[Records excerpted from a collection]
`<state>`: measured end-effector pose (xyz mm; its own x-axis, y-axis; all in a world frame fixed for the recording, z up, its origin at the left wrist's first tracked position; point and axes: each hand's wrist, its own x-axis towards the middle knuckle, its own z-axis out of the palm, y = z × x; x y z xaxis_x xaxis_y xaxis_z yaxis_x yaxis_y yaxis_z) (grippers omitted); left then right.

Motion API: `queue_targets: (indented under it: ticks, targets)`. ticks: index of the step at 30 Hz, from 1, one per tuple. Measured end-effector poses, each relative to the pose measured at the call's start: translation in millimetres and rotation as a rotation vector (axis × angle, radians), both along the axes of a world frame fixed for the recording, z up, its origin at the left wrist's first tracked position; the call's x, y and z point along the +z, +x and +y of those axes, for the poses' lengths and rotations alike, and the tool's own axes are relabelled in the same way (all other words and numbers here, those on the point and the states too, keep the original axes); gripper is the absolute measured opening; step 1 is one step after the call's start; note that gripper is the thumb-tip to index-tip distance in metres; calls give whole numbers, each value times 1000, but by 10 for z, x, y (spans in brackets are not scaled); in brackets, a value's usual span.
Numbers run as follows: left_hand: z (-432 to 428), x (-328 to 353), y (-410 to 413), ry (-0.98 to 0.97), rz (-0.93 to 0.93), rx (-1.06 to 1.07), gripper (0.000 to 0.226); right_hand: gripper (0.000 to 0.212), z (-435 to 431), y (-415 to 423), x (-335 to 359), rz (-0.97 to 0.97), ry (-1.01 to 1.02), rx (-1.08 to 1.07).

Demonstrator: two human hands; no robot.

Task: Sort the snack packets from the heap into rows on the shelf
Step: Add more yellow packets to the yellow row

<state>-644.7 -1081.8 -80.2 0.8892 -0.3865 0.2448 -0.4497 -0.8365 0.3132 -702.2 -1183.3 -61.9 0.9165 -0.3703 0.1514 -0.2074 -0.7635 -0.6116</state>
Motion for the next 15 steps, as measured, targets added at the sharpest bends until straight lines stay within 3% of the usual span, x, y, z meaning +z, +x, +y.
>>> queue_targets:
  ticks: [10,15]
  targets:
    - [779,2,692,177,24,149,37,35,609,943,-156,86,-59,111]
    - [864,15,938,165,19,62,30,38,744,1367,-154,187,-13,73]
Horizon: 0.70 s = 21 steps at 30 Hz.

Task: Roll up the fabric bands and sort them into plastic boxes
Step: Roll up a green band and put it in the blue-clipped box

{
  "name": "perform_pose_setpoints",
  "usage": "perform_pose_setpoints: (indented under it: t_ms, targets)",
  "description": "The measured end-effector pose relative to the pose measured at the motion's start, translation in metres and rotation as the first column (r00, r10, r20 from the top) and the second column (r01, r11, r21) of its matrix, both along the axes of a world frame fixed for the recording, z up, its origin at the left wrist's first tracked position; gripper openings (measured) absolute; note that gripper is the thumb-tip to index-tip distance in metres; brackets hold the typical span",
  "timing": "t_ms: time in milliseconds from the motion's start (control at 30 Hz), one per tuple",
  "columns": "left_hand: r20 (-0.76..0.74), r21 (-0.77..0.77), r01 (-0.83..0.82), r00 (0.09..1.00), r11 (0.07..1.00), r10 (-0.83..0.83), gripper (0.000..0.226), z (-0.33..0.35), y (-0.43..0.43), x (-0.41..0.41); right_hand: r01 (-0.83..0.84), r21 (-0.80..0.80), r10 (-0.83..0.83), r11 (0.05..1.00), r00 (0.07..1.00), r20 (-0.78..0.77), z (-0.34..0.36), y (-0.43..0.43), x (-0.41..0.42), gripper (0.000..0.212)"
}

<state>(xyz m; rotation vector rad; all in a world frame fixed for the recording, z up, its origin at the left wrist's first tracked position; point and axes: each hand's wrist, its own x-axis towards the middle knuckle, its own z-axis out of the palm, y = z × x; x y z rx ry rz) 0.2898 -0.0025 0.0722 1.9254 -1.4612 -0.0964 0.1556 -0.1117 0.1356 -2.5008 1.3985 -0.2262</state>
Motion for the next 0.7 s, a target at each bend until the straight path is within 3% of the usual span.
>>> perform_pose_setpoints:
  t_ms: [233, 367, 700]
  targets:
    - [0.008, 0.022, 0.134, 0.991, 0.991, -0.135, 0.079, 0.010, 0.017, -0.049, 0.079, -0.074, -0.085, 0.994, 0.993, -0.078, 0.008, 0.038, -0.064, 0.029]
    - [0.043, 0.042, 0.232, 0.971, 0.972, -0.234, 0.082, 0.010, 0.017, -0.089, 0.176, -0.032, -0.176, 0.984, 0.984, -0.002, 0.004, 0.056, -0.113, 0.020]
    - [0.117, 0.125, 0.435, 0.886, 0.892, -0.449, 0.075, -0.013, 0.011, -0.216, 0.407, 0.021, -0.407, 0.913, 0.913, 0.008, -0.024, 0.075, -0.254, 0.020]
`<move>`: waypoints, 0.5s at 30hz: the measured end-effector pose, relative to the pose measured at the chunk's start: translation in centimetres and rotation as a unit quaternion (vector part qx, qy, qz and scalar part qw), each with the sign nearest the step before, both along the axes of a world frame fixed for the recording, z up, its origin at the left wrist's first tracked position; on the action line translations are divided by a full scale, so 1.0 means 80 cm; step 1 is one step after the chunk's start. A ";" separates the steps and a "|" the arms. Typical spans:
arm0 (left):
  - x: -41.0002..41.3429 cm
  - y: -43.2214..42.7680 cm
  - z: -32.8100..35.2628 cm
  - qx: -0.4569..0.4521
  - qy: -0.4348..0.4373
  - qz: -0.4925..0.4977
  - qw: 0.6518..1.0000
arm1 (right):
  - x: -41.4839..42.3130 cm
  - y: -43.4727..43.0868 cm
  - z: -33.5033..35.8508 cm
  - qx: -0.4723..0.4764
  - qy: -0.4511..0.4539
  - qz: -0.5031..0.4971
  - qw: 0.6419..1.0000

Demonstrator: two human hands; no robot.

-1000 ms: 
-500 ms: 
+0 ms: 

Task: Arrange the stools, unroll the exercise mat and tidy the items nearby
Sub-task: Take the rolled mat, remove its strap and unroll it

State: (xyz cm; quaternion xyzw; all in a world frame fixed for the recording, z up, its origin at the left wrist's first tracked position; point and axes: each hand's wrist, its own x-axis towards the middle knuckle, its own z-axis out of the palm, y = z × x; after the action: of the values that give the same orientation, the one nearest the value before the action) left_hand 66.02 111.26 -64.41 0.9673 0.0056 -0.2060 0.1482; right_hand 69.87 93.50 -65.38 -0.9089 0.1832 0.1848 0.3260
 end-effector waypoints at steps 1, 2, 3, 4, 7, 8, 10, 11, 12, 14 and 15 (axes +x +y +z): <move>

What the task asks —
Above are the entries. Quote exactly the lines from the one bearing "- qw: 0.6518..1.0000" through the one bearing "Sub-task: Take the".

Output of the exercise —
  - qw: 0.6518..1.0000
arm1 (right):
  - x: -41.4839..42.3130 cm
  - y: -43.4727..43.0868 cm
  - z: -33.5033..35.8508 cm
  - qx: -0.4723..0.4764
  - qy: -0.4511..0.4539
  - qz: -0.5031..0.4971
  - qw: 0.6419..1.0000

Demonstrator: two human hands; no robot.

-1000 ms: 
-500 ms: 
+0 ms: 

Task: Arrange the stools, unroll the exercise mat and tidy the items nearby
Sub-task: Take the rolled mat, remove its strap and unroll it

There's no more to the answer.